Robert Zemeckis was attached to direct as early as 1981 but was given the boot by Disney when two of his films tanked at the box office. The project then kicked around the studio for a few years until Michael Eisner and Jeffrey Katzanbur…Katzenbar…(dammit just once I am going to spell his name right) KATZENBERG stepped in and applied the paddles. Eisner and Herr Skull were united in their belief that Roger Rabbit was going to be the movie to relaunch Disney as the pre-eminent force in American animation. Initially, the idea was that the film’s animated sequences would be done by Disney’s own in-house animation team. Then Eisner took Katzenberg down to the basement where the debased remains of that once great cadre of animators was kept.
“What…what are they?” Katzenberg asked in a strangled whisper.
Eisner simply stared ahead and said: “They were once men.”

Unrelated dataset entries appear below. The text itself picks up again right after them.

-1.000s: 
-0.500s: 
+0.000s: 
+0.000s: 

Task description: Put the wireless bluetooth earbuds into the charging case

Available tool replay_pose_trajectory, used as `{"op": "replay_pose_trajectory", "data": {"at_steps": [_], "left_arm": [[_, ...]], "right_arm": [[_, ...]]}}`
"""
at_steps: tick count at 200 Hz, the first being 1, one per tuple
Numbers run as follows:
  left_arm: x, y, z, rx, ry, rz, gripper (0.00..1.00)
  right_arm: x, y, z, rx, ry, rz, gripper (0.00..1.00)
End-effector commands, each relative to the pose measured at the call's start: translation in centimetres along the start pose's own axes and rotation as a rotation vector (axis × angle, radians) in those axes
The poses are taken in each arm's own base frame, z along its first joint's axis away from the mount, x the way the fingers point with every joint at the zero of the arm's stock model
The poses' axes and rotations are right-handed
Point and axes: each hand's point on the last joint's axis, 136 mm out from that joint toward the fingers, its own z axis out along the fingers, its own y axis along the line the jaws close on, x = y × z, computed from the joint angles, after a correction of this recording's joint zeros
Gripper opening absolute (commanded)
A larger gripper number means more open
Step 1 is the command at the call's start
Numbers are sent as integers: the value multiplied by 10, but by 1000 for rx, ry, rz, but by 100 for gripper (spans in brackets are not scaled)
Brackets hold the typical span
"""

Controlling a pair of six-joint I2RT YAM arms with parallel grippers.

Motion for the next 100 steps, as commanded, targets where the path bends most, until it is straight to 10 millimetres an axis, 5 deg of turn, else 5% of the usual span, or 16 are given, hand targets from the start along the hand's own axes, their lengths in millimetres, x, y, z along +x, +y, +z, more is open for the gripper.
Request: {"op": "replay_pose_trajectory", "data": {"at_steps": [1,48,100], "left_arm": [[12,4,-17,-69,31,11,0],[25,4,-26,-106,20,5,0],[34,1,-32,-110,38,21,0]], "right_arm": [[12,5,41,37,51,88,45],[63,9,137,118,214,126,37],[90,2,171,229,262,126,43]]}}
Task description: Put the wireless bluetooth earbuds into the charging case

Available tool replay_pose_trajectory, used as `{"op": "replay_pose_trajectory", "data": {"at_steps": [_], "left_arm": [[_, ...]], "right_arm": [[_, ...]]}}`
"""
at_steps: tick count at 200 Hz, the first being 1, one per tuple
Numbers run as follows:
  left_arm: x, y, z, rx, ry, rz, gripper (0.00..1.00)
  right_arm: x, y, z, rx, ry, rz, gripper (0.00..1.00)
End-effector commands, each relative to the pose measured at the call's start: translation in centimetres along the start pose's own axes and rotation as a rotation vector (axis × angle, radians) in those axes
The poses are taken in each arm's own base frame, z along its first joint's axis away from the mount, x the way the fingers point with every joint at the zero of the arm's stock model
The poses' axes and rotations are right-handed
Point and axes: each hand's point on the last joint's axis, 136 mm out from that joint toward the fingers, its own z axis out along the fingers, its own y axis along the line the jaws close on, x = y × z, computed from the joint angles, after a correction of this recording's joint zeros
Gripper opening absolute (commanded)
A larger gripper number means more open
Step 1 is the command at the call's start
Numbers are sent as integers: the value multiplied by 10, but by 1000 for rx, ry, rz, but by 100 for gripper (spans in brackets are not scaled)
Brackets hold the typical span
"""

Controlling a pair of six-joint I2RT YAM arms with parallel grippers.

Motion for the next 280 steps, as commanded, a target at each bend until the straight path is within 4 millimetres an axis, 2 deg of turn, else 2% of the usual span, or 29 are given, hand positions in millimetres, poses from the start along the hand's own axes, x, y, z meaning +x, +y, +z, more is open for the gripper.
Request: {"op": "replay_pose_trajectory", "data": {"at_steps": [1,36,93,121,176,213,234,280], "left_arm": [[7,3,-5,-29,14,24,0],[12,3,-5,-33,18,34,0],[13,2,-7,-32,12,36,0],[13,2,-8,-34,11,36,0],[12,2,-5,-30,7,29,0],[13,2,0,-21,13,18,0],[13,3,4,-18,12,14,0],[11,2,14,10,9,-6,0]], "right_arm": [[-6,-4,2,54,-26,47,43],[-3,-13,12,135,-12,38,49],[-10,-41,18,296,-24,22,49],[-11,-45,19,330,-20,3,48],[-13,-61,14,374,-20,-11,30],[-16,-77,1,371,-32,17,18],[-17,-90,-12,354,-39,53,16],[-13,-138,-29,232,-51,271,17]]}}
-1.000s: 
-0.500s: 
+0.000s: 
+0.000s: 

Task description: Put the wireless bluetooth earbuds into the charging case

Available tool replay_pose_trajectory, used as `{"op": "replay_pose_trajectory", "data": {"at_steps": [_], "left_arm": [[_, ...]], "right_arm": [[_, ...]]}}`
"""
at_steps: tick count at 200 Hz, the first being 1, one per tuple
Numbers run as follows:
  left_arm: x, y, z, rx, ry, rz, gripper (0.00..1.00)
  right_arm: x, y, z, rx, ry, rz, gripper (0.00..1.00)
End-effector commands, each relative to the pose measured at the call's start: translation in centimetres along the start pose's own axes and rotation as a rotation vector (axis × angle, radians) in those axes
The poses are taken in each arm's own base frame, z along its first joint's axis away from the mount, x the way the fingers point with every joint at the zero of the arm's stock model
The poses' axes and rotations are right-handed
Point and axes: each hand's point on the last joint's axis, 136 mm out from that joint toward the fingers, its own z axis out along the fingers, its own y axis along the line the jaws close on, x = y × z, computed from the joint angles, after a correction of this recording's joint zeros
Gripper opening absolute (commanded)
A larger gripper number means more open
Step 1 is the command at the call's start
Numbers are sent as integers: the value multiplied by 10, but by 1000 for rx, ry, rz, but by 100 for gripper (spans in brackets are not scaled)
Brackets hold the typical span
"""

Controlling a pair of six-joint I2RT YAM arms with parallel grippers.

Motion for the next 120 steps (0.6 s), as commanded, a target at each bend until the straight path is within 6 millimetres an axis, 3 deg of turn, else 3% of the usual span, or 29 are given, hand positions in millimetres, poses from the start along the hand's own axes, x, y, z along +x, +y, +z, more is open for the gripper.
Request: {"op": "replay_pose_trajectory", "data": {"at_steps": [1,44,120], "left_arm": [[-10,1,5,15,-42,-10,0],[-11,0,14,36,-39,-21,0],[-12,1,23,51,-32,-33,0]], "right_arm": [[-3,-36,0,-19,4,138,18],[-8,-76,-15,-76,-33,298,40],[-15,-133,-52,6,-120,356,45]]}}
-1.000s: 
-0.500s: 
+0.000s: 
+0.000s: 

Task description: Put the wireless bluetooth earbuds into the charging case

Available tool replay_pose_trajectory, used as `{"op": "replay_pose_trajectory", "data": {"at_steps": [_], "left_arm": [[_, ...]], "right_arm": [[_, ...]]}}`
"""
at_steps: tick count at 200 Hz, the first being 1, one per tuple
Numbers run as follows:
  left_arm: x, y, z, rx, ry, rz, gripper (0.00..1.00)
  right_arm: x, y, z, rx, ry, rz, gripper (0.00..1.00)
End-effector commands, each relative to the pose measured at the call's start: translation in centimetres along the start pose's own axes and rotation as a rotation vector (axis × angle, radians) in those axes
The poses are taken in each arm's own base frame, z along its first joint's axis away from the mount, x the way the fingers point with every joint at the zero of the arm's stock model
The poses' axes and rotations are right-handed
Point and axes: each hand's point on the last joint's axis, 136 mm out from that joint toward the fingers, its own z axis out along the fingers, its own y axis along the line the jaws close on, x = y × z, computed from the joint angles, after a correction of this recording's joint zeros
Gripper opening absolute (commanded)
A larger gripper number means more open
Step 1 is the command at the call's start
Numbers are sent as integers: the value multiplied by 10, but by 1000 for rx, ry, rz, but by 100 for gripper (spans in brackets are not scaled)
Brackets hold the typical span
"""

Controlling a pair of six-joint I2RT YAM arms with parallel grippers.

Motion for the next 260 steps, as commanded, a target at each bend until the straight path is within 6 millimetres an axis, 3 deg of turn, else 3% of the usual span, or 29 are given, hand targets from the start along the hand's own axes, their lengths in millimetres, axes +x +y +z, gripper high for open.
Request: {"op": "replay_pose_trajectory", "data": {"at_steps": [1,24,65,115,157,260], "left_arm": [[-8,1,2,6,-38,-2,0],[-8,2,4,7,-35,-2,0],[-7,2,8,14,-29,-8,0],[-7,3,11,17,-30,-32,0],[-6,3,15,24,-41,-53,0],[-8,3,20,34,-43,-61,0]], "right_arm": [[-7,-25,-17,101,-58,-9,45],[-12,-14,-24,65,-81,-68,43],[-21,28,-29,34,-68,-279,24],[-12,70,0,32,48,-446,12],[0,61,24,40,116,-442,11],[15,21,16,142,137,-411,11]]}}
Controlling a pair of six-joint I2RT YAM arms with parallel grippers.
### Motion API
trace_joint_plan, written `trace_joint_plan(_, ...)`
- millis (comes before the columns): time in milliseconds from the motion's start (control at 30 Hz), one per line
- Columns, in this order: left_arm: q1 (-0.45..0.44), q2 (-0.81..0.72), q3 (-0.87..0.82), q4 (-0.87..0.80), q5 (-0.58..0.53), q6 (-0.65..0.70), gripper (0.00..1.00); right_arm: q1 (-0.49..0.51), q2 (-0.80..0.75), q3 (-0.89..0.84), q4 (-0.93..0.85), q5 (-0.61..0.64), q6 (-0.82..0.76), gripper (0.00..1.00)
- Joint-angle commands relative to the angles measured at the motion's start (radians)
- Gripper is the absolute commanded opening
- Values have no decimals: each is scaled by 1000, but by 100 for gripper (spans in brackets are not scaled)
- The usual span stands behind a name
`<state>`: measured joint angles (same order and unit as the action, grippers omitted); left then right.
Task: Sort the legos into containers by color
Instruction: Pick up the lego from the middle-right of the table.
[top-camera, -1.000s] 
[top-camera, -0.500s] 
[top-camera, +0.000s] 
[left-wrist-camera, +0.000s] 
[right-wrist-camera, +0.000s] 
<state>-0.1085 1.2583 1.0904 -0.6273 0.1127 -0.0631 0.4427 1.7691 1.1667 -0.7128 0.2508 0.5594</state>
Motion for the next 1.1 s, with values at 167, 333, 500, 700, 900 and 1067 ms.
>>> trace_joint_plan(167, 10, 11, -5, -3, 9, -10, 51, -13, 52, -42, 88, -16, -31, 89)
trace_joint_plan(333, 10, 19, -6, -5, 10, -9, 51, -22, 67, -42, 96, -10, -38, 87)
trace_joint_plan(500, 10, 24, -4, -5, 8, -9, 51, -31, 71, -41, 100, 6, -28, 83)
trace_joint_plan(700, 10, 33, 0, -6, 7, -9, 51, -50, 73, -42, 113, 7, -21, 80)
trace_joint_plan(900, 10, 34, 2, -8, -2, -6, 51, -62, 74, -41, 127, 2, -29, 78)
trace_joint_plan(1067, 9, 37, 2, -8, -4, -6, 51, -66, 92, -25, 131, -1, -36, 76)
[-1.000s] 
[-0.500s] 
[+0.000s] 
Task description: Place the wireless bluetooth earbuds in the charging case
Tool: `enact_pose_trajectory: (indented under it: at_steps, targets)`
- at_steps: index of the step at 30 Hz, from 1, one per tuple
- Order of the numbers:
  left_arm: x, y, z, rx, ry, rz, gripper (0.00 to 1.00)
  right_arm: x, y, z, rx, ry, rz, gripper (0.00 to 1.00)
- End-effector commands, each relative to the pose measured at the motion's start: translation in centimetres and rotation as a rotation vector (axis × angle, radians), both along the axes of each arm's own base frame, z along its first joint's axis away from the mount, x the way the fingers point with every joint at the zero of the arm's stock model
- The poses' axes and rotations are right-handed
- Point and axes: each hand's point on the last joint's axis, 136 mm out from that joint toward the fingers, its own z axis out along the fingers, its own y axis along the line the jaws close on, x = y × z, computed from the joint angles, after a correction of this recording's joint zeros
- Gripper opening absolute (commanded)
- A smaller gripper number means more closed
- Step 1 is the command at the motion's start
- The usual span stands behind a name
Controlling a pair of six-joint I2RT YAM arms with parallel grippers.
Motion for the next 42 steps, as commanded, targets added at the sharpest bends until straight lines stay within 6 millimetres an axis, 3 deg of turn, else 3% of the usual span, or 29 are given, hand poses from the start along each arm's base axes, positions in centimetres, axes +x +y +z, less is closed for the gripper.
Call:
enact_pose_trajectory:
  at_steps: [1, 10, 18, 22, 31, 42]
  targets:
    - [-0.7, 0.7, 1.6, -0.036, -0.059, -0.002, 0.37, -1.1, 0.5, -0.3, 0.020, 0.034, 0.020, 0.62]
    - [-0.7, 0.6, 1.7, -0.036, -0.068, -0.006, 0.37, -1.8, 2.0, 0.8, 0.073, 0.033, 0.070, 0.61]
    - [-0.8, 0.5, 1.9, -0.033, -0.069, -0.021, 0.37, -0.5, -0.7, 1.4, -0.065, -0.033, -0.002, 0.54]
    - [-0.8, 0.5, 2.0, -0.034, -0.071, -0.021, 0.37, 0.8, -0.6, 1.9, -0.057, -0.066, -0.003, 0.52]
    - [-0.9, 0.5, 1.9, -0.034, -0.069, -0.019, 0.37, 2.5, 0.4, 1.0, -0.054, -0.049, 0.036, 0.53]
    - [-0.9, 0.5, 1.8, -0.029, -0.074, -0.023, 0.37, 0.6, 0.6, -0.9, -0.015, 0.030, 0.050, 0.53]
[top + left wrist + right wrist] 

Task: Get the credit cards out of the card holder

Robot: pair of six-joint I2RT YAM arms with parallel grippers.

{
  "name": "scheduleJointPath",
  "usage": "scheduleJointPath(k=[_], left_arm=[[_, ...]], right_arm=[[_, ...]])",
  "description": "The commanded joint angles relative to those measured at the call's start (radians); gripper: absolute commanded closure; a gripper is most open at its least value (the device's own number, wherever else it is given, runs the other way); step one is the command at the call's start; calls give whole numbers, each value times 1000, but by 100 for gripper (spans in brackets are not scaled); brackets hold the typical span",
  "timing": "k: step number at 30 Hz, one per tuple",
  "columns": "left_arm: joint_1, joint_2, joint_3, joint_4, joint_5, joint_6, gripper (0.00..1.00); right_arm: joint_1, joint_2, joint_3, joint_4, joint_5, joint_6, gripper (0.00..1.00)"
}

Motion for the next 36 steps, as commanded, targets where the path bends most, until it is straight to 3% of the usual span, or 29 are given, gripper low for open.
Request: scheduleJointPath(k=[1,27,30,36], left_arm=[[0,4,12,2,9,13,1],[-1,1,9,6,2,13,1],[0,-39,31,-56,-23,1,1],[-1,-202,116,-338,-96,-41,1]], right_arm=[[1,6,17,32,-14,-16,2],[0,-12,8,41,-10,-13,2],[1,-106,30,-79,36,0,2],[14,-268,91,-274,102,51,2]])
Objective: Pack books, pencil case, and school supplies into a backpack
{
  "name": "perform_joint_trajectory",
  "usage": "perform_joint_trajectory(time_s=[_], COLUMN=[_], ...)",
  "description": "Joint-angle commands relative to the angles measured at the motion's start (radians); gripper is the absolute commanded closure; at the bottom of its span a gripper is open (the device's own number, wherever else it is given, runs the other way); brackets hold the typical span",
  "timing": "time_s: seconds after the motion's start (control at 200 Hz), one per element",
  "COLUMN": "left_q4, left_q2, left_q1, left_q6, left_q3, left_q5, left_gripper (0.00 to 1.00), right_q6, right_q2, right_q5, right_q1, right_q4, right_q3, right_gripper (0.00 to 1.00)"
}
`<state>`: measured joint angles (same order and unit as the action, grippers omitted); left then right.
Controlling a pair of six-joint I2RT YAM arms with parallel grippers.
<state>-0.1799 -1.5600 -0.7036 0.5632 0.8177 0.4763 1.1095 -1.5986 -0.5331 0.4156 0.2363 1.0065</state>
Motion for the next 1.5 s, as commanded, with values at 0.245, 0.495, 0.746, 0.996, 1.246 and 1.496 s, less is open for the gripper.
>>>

Clearly, some fresh talent was going to have to be brought in to pull off what was going to prove to be one of the most technically challenging feats in the history of animation. Canadian-British animator Richard Williams was brought in along with a crack-team of international animators (many who would later be brought in to work on the Disney movies of the renaissance). Williams didn’t want to go to Los Angeles, like any sane person, and insisted on working in London resulting in the entire production being moved to England to accommodate him, hence why most of the live action cast are British.
Zemeckis was also brought back on to direct since in the intervening years he’d gone from “failed director” to “man who can just stand in a room and cause money to rain down at will”.  The international shoot and pioneering special effects combined into the most expensive production for an animated movie that there had ever been, with costs so high that Katzenberg had to talk Eisner out of pulling the plug. When the movie finally rolled into theatres $40 Million dollars over budget there was a whole lot riding on it.